Le Groupe consultatif sur l’agriculture a pour mission de donner des avis au Conseil des normes comptables (CNC) concernant l’élaboration d’indications faisant autorité au sujet de la comptabilisation des actifs biologiques et des produits agricoles, à être incluses dans la Partie II du Manuel de CPA Canada – Comptabilité. Le Groupe conseille le CNC, mais n’est pas habilité à interpréter les Normes comptables pour les entreprises à capital fermé (NCECF) ni à fournir à leur sujet des indications faisant autorité.

Le présent document a été préparé par les permanents du CNC d’après les discussions tenues lors de la réunion du Groupe. Il ne représente pas nécessairement les points de vue du CNC, et rien dans son contenu ne constitue des indications faisant autorité concernant les applications acceptables ou inacceptables des NCECF. Seul le CNC peut prendre ce genre de décisions.

    

Évaluation

Conditions requises pour l’évaluation des stocks agricoles à la valeur nette de réalisation (VNR)

Le Groupe a discuté des pratiques actuelles en matière d’évaluation des actifs biologiques à la VNR et des conditions que devraient prévoir les propositions du Conseil pour ce qui est de l’évaluation des stocks agricoles à la VNR; il a entre autres cherché à voir si des critères similaires à ceux des PCGR américains conviendraient au contexte canadien.

Les membres du Groupe ont constaté que selon les pratiques actuelles, les producteurs agricoles ont recours à une grande variété de sources afin de déterminer la VNR : offices de commercialisation, organismes publics, maisons de vente aux enchères, maisons de commerce.
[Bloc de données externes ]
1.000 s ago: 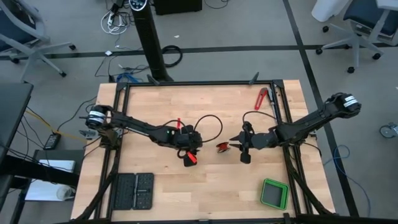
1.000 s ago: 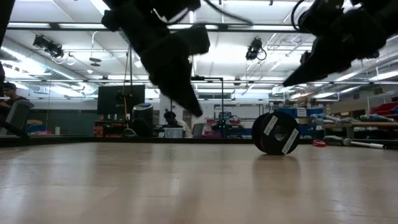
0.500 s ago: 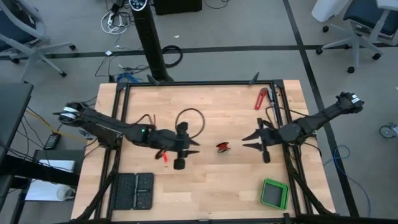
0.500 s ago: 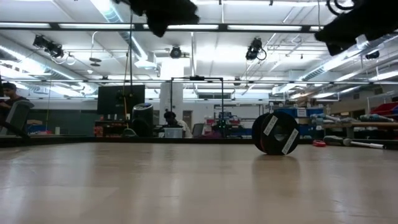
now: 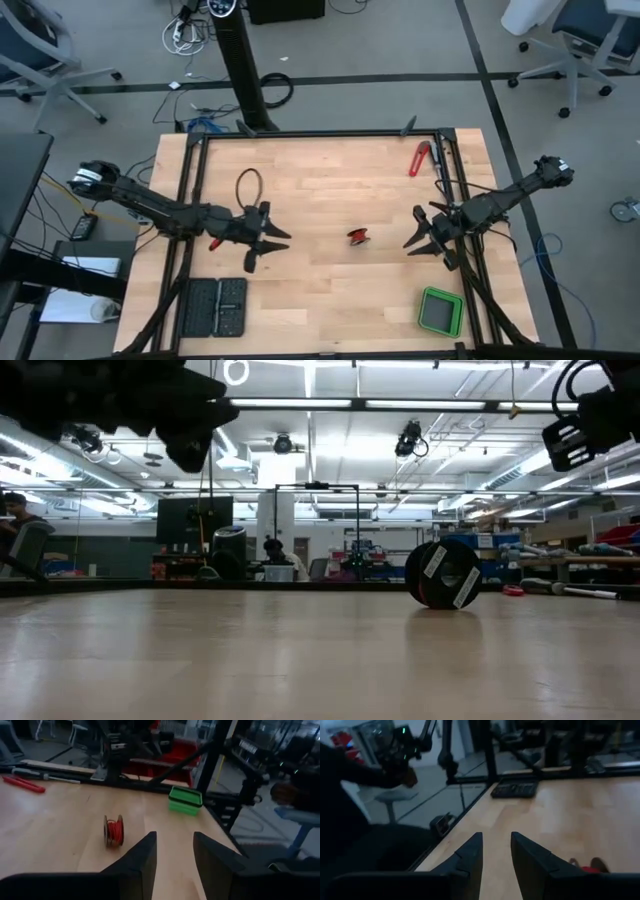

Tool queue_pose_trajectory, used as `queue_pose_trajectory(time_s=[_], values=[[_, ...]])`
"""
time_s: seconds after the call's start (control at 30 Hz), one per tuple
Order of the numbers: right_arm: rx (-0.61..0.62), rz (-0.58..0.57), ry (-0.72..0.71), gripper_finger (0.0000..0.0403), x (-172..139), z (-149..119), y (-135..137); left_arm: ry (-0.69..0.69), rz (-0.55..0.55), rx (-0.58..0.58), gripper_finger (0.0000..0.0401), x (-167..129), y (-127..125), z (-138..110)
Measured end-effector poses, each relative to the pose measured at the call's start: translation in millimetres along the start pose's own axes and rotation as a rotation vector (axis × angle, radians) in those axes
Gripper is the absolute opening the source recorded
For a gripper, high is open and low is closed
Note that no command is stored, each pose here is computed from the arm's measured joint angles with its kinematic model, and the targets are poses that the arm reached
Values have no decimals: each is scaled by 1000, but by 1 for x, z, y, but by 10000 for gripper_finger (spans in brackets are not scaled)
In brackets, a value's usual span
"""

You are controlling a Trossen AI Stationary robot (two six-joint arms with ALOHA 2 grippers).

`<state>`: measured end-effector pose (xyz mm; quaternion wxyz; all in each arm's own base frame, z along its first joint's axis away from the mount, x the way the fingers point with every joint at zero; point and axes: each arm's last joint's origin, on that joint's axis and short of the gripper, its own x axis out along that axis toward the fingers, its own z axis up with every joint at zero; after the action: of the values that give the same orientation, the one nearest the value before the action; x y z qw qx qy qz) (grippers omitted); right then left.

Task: Coil cords
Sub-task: Return to Home Position

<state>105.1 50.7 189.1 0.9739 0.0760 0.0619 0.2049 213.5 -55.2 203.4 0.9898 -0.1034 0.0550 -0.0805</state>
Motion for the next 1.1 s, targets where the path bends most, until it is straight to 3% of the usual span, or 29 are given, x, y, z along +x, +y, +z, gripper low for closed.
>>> queue_pose_trajectory(time_s=[0.33, 0.5, 0.7, 1.1], values=[[5, -134, -43, 100, -2, 1, -4, -31, -2, -55, 131, -26, 12, -39], [5, -133, -46, 100, -1, 2, -4, -55, 43, -73, 131, -29, 14, -41], [6, -133, -49, 100, -1, 2, -4, -71, 202, -67, 131, -30, 19, -43], [6, -131, -55, 100, -2, 3, -4, -17, 227, -54, 131, -31, 21, -48]])
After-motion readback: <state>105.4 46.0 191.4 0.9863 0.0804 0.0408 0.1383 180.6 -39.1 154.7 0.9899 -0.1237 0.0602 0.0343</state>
Globalement, les membres du Groupe ont convenu que les sources de cours les plus appropriées étaient les sources externes qui diffusaient des données vérifiables et accessibles au public, régulièrement mises à jour et publiées à une date proche de celle du bilan. Cependant, les membres du Groupe ont également jugé que les propositions du Conseil relatives à l’agriculture ne devaient pas être indûment restrictives et qu’elles devaient permettre aux producteurs agricoles d’exercer leur jugement professionnel pour déterminer le cours à utiliser.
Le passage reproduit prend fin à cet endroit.